O evento também contou com palestras dos professores da Universidade Federal Fluminense (UFF) Gisálio Cerqueira e Gizlene Neder, do membro da Comissão de Direitos Humanos do IAB Aloysio Martins e da professora da Escola Nacional de Ciências Estatísticas (Ence) Joice Soares. 

Segundo Joice Soares, a influência de Bentham pode ser percebida na transformação institucional da polícia brasileira, ainda no período imperial. “Ele contribuiu para a elaboração do Código Criminal de 1830, mas também é possível verificar sua influência no Código de Processo Criminal de 1832, na medida em que vão ser discutidas as instâncias que deveriam integrar essa nova estrutura policial. Então, pensando em um modelo policial liberal, independente e monárquico, se pretende que os indivíduos que integram essas instituições sejam, a princípio, cidadãos”, contou a professora.

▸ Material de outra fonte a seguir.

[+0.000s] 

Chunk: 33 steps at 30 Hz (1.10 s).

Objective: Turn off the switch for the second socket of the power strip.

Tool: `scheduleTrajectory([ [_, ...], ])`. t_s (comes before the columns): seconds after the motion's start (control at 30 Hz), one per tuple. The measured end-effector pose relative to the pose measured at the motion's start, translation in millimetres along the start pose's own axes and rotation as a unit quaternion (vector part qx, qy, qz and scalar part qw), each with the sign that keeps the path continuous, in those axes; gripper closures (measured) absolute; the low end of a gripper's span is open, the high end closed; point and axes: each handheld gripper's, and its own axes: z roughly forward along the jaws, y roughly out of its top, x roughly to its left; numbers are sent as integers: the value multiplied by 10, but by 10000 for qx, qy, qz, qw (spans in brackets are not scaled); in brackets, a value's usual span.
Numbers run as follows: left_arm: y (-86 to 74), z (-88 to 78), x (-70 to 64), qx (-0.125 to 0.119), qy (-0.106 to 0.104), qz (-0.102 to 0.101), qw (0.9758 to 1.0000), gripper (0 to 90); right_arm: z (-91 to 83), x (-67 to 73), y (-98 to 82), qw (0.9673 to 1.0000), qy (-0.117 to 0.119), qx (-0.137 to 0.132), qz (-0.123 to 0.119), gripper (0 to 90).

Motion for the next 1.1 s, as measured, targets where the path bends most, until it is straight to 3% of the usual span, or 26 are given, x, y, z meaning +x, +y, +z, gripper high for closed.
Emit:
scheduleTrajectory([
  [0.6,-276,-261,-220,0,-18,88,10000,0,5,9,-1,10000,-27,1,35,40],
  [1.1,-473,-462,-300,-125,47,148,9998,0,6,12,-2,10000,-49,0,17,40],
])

Aloysio Martins traçou um perfil do autor, sublinhando que o filósofo era membro da alta aristocracia conservadora e produziu muito: ele morreu deixando cerca de 60 mil páginas manuscritas de trabalho. “Para compreender toda essa obra, é preciso perceber que se trata de um tipo de produção intelectual orgânica, fruto de um extrato liberal que vai se construindo em oposição aos ditos conservadores e mostrando que a filosofia, o pensamento e a colocação das ideias são transformadores”, afirmou.

A importância dessa leitura para a política brasileira foi ressaltada por Gizlene Neder, que pesquisou a Assembleia Constituinte de 1823. A professora apontou que Bentham era um dos autores mais citados pelos parlamentares da época. “No parlamento brasileiro, Bentham é lido e referido, mas suas traduções não chegaram logo”, ponderou Neder. De acordo com ela, para compreender esse processo de importação de ideias, é preciso olhar para a influência dos maçons brasileiros: “Aqueles que atuaram nas cortes portuguesas e estiveram presentes no processo de independência mandaram traduzir o livro do Bentham que trata sobre legislações”.

Já Gisálio Cerqueira defendeu que as reflexões feitas a partir de importantes pensadores, como Bentham, devem encontrar amparo na experiência singular dos pesquisadores.